- Exercise aim
Each line of the data below holding the word "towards" must be copied.

Items from a data source
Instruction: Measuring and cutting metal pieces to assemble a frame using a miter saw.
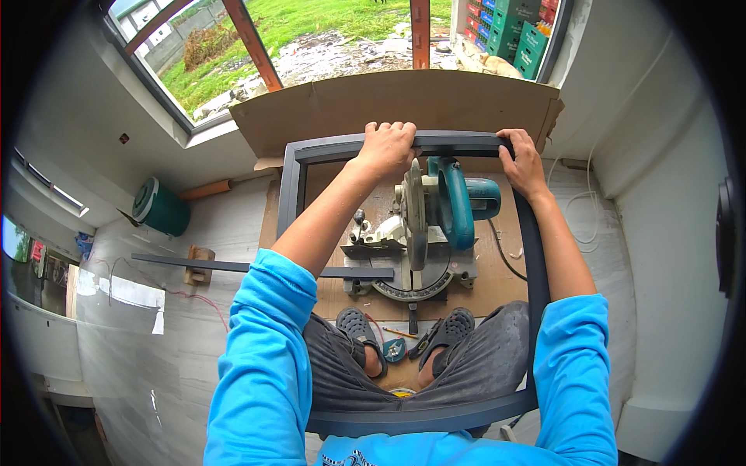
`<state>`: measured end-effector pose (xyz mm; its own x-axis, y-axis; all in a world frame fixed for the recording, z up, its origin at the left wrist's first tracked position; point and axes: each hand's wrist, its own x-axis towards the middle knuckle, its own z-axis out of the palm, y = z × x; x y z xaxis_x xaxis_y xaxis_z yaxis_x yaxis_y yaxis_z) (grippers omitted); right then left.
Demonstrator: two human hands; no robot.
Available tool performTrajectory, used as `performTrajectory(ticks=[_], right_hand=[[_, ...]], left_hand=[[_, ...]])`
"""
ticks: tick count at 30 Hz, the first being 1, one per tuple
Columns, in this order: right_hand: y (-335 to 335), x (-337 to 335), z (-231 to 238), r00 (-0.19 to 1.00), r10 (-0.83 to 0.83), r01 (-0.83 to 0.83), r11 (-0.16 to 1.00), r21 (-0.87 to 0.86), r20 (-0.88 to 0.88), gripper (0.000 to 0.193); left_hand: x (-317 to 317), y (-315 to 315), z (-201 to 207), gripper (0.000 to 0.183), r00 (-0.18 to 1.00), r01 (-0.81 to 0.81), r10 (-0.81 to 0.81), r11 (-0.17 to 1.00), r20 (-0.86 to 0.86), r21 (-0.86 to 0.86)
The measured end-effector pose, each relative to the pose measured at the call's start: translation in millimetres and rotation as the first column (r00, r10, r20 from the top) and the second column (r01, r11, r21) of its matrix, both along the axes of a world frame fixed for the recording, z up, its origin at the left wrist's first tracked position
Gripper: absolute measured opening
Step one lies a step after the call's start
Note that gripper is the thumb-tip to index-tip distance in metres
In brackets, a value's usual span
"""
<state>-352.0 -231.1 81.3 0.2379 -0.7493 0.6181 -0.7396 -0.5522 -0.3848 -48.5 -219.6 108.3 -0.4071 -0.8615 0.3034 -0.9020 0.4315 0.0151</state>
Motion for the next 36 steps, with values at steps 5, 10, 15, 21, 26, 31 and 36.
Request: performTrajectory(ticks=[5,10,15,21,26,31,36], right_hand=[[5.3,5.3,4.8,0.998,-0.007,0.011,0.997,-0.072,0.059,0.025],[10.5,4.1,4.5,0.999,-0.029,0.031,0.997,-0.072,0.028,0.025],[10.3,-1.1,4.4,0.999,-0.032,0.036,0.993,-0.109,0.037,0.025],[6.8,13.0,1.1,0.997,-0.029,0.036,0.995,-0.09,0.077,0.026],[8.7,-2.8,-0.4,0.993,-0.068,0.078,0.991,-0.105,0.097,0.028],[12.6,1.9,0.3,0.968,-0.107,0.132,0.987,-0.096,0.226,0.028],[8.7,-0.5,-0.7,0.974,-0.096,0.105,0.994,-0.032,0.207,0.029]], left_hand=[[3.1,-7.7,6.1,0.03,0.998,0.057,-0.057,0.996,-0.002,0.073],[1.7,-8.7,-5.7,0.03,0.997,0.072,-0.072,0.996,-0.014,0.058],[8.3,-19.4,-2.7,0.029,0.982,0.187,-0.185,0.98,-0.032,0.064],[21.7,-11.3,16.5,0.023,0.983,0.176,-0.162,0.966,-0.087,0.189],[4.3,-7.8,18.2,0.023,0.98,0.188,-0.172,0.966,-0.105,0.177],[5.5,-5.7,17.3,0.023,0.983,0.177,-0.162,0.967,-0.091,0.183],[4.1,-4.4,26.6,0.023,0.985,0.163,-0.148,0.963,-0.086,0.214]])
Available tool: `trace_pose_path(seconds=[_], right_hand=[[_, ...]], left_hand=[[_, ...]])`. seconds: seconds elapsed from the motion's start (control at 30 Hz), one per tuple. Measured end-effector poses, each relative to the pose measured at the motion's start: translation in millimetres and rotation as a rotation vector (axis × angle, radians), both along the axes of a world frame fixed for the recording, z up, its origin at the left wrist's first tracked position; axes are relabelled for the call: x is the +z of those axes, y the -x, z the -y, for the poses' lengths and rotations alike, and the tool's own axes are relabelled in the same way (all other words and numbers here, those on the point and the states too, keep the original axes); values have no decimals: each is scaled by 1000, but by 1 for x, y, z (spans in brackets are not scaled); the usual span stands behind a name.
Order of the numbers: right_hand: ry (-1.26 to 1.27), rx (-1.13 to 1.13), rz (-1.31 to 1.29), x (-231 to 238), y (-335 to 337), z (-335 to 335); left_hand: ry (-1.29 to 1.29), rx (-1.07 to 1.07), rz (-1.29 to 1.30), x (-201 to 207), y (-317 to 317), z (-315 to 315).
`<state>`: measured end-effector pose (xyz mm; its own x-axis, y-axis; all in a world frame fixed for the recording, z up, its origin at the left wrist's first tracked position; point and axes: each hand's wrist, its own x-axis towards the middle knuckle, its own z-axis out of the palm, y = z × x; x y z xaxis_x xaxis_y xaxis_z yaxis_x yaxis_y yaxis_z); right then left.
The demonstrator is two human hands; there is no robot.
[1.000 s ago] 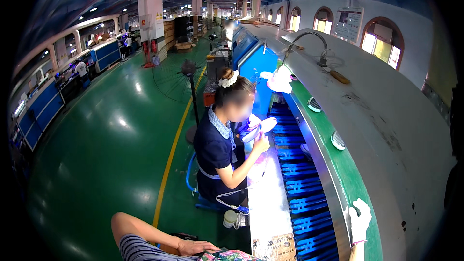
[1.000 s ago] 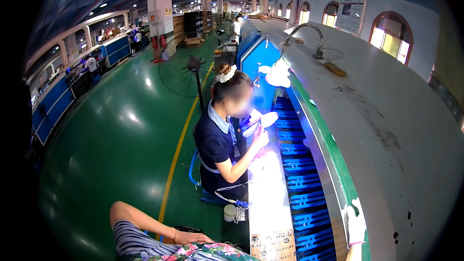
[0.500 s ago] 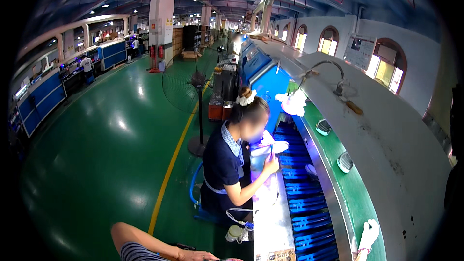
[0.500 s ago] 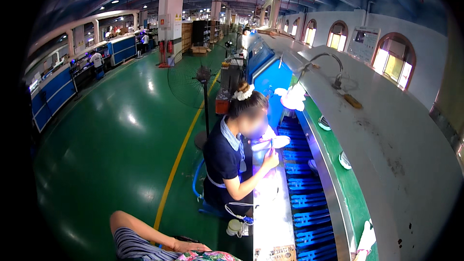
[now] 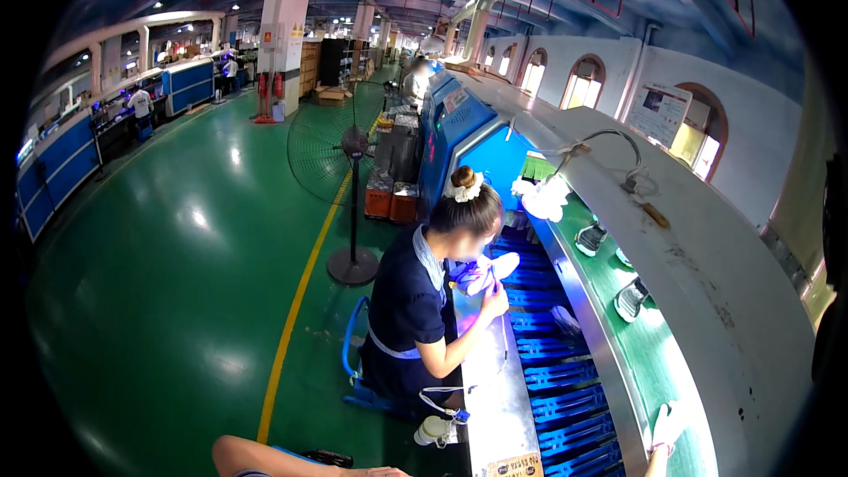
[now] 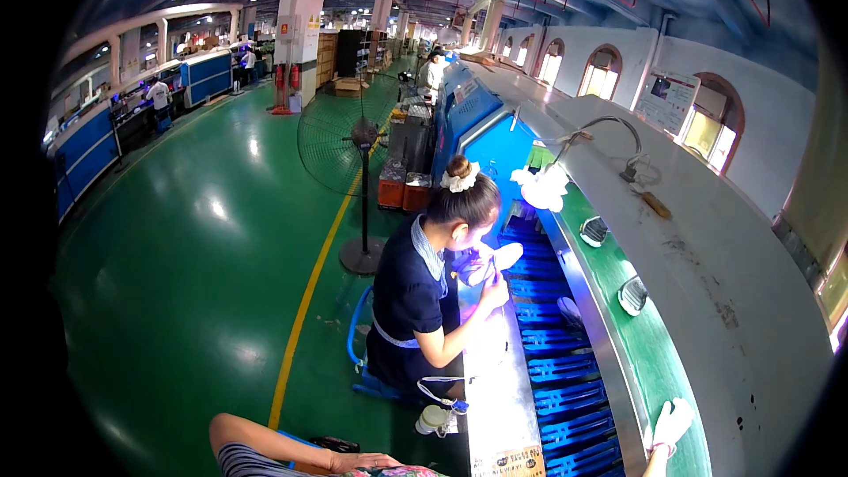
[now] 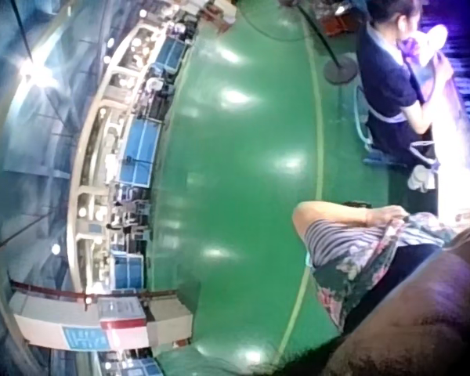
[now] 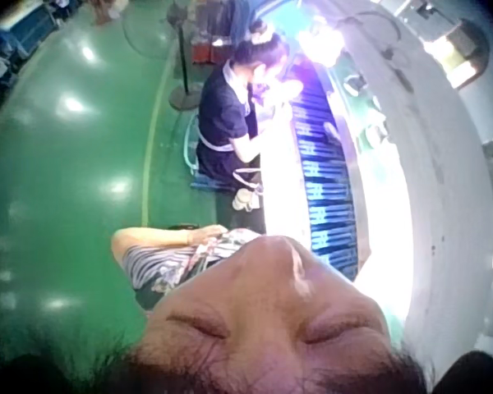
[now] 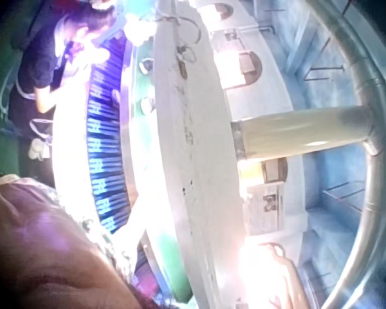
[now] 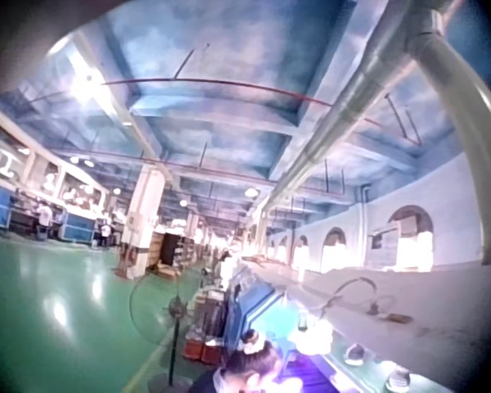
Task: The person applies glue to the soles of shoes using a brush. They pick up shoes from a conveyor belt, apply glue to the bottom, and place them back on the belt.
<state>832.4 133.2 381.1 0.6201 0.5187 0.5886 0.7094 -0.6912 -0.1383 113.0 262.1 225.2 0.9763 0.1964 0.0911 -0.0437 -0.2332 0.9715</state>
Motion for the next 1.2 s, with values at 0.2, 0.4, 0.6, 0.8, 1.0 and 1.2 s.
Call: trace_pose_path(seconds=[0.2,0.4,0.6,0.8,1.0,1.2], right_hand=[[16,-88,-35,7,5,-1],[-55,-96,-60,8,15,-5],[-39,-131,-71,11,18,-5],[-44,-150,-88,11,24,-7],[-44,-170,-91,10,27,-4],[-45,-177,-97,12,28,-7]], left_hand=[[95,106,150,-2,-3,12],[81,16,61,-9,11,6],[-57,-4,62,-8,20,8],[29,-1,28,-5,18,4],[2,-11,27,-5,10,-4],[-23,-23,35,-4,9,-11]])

- Your solution
`<state>`: measured end-effector pose (xyz mm; its own x-axis, y-axis; all in a world frame fixed for the recording, z up, its origin at the left wrist's first tracked position; point and axes: each hand's wrist, its own x-axis towards the middle knuckle, its own z-axis out of the palm, y = z × x; x y z xaxis_x xaxis_y xaxis_z yaxis_x yaxis_y yaxis_z) (grippers omitted); right then left.
`<state>`: measured end-effector pose (xyz mm; its own x-axis, y-axis; all in a world frame fixed for the recording, z up, its origin at the left wrist's first tracked position; point and axes: each hand's wrist, its own x-axis towards the middle knuckle, its own z-axis out of the palm, y = z × x; x y z xaxis_x xaxis_y xaxis_z yaxis_x yaxis_y yaxis_z); right then left.

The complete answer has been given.